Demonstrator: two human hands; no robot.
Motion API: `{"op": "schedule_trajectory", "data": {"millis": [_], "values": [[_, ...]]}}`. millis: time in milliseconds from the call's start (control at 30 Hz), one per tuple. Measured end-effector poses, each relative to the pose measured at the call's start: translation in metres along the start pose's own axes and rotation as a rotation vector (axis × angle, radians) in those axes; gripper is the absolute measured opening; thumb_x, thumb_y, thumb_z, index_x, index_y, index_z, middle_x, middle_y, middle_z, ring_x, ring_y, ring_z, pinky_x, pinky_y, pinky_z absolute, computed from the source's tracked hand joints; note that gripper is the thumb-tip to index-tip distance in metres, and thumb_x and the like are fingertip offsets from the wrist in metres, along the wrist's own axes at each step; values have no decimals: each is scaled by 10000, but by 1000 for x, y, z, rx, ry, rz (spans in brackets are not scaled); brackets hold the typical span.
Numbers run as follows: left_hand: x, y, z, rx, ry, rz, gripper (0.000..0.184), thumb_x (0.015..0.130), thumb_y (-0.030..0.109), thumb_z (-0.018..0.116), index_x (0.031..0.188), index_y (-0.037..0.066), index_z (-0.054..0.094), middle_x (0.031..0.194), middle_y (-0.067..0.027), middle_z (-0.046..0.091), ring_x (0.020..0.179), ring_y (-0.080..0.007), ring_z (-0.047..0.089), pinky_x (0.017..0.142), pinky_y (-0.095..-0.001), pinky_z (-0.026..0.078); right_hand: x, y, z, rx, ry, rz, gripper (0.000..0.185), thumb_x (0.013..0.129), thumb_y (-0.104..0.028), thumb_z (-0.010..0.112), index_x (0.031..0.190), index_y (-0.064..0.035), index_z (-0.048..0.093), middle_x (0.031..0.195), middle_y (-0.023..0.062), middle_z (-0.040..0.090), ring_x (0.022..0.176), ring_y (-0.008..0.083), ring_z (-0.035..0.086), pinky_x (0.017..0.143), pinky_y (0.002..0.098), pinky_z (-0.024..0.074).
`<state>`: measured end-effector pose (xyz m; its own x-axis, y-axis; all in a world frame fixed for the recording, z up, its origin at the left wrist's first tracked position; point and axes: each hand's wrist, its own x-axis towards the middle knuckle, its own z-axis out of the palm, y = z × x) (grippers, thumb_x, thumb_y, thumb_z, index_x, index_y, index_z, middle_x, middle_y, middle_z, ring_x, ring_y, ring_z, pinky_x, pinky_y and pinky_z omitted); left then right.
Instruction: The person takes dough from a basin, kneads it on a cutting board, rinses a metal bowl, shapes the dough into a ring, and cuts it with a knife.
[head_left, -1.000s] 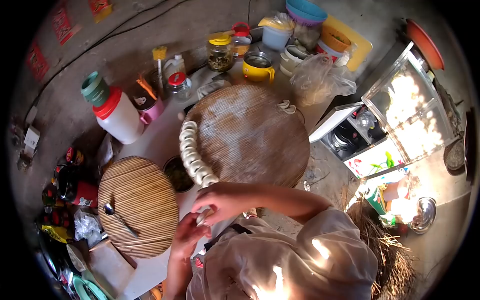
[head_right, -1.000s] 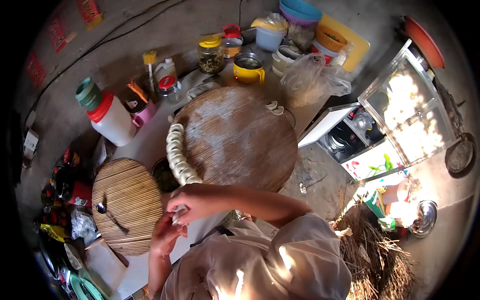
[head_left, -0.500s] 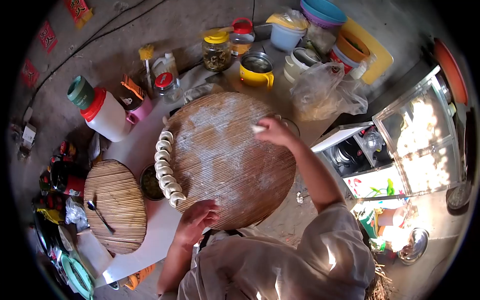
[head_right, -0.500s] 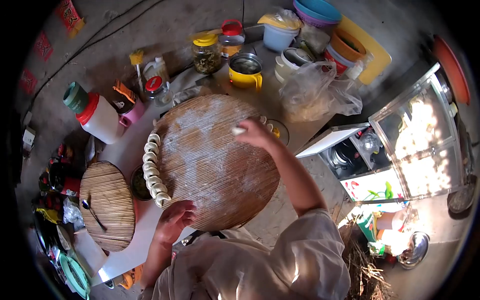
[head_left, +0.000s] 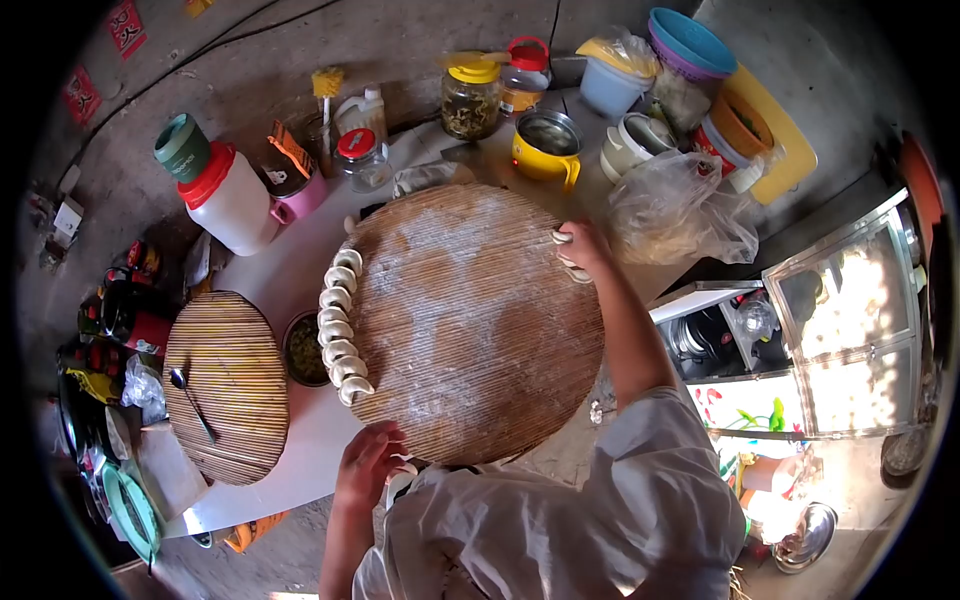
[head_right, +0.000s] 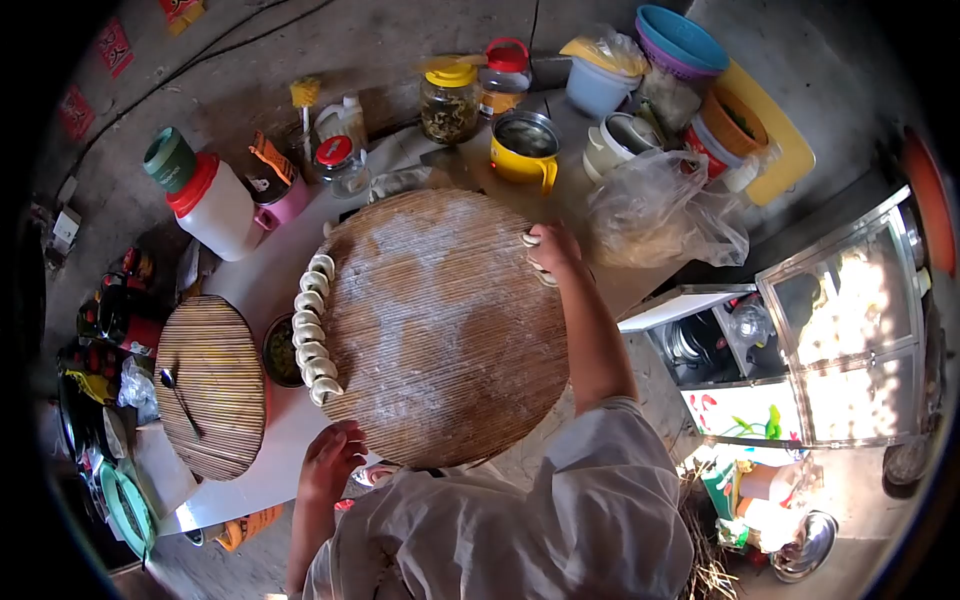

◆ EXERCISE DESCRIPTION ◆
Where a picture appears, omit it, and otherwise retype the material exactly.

◆ THE COMPLETED TASK ◆
Demonstrator: two human hands; no robot.
Motion API: `{"op": "schedule_trajectory", "data": {"millis": [_], "values": [[_, ...]]}}`. millis: time in milliseconds from the call's start (control at 30 Hz), one per tuple. Measured end-effector poses, each relative to the pose measured at the call's start: translation in metres along the start pose's own axes and rotation as a rotation vector (axis × angle, radians) in those axes; gripper is the absolute measured opening; thumb_x, thumb_y, thumb_z, index_x, index_y, index_z, middle_x, middle_y, middle_z, ring_x, ring_y, ring_z, pinky_x, pinky_y, pinky_z absolute, computed from the source's tracked hand joints; note that gripper is the thumb-tip to index-tip distance in metres, and thumb_x and the like are fingertip offsets from the wrist in metres, along the wrist's own axes at each step; values have no decimals: each is scaled by 10000, but by 1000 for x, y, z, rx, ry, rz (spans in brackets are not scaled); brackets hold the typical span.
Numbers run as follows: left_hand: x, y, z, rx, ry, rz, gripper (0.000..0.184), thumb_x (0.015..0.130), thumb_y (-0.030..0.109), thumb_z (-0.018..0.116), index_x (0.031..0.188), index_y (-0.037..0.066), index_z (-0.054..0.094), middle_x (0.031..0.194), middle_y (-0.067..0.027), middle_z (-0.046..0.091), ring_x (0.020..0.179), ring_y (-0.080..0.007), ring_z (-0.047..0.089), pinky_x (0.017..0.142), pinky_y (-0.095..-0.001), pinky_z (-0.026..0.078); right_hand: x, y, z, rx, ry, rz, gripper (0.000..0.185), thumb_x (0.013..0.129), thumb_y (-0.104..0.028), thumb_z (-0.010..0.112), index_x (0.031..0.190), index_y (-0.064..0.035), index_z (-0.048..0.093), middle_x (0.031..0.195), middle_y (-0.023..0.062), middle_z (-0.040..0.090), ring_x (0.022..0.176), ring_y (-0.008..0.083), ring_z (-0.035..0.086), pinky_x (0.017..0.143), pinky_y (0.002..0.098), pinky_z (-0.024..0.074).
`<state>`: measured end-effector pose (xyz m; its own x-axis, y-axis; all in a world frame fixed for the recording, z up, its origin at the left wrist's first tracked position; point and axes: each hand's wrist, its own x-axis towards the middle knuckle, its own z-axis out of the palm, y = z × x) (grippers, thumb_x, thumb_y, thumb_z, index_x, index_y, index_z, middle_x, middle_y, middle_z, ring_x, ring_y, ring_z, pinky_x, pinky_y and pinky_z omitted); left then right.
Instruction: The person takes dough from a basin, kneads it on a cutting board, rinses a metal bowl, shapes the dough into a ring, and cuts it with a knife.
[head_left, -1.000s] 
[head_right, -1.000s] 
[head_left, -0.500s] 
[head_right, -0.500s] 
[head_left, +0.000s] 
[head_right, +0.000s] 

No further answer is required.